Sobre esta questão, Jorge Ferreira (2016), em importante obra (FREIRE e FERREIRA, 2016) – cujas análises vão ao encontro de parte dos argumentos que aqui lançamos no tocante às questão da bandeira do subdesenvolvimento, ainda que os autores caminhem mais pela atuação política de Brizola, enquanto nossa hipótese é mais voltada a reforçar o desenvolvimentismo como questão política chave do período e como uma das bandeiras do líder gaúcho – aponta que Brizola estava antenado com as teorias mais recentes daqueles tempos sobre as razões do subdesenvolvimento latino-americano, associando a pobreza dos países latinos com a exploração estrangeira dos grandes centros.
Liderando a ala mais radical do PTB, para Brizola o Brasil era um país dotado de riquezas, mas com um povo pobre (FERREIRA, 2016, p. 27), pois estaria estruturado de modo a produzir e a enviar suas riquezas para os grandes centros, atrasando, quando não impedindo, nosso desenvolvimento. Adotando a luta contra a espoliação, o modo como se referia aos mecanismos promotores do subdesenvolvimento, Brizola entendia que somente um projeto de reformas - as “reformas de base” - que alterasse as estruturas sociais e econômicas nacionais, fazendo romper com a exploração externa.
Colocada a questão do ponto de vista teórico, vejamos nos discursos do próprio Brizola como estes temas acima relacionados aparecem em suas intervenções políticas.

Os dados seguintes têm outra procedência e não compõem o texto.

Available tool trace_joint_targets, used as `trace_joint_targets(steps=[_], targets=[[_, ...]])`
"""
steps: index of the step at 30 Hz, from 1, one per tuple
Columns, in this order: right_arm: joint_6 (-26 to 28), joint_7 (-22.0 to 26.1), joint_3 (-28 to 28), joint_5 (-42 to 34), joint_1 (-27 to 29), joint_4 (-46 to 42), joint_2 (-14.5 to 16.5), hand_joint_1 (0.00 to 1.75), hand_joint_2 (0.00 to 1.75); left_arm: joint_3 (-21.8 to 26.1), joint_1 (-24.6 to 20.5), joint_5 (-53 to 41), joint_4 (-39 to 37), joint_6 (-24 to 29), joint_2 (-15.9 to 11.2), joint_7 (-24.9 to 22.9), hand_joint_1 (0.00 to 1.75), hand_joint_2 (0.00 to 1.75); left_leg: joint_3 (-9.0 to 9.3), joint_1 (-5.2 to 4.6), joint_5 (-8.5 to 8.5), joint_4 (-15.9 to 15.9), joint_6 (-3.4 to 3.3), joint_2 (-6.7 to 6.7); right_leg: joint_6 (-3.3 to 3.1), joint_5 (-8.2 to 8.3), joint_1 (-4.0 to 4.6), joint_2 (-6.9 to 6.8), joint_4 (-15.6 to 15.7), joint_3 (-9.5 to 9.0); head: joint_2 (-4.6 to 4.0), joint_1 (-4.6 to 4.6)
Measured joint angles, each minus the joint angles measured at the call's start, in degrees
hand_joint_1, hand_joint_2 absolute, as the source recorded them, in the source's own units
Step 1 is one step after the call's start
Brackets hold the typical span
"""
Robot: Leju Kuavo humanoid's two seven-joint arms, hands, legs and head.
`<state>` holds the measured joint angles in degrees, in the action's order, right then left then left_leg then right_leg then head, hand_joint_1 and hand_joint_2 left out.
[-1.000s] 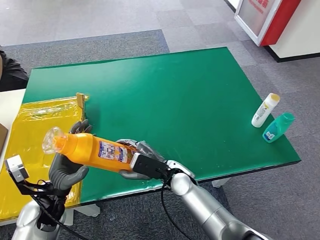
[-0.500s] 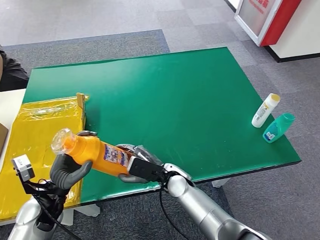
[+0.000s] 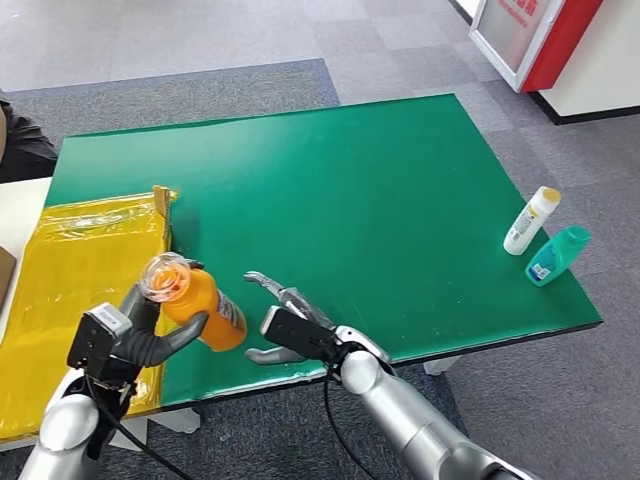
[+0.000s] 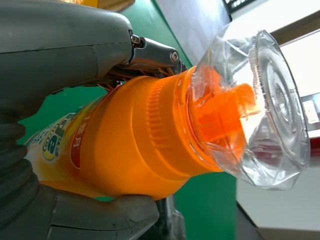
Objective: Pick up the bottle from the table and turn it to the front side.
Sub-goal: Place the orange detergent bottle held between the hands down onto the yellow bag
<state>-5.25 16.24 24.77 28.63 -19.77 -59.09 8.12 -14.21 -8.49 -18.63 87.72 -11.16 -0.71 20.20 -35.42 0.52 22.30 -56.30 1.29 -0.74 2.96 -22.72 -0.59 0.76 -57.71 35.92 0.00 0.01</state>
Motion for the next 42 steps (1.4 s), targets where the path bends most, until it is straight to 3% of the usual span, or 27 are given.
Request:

Combater o subdesenvolvimento: a bandeira de Brizola
Separamos para este ensaio três discursos, feitos em tempos e circunstâncias diferentes por Brizola, procurando evidenciar seus argumentos em relação aos temas aqui relacionados: condições de vida, pobreza, subdesenvolvimento. O primeiro deles, de 1947, de quanto ainda era Deputado Estadual pelo Rio Grande do Sul, em uma situação política tensa, mas ainda distante da radicalização dos anos 1960, o líder trabalhista já alinhavava os conceitos que acabariam por moldar a própria atuação do PTB enquanto partido.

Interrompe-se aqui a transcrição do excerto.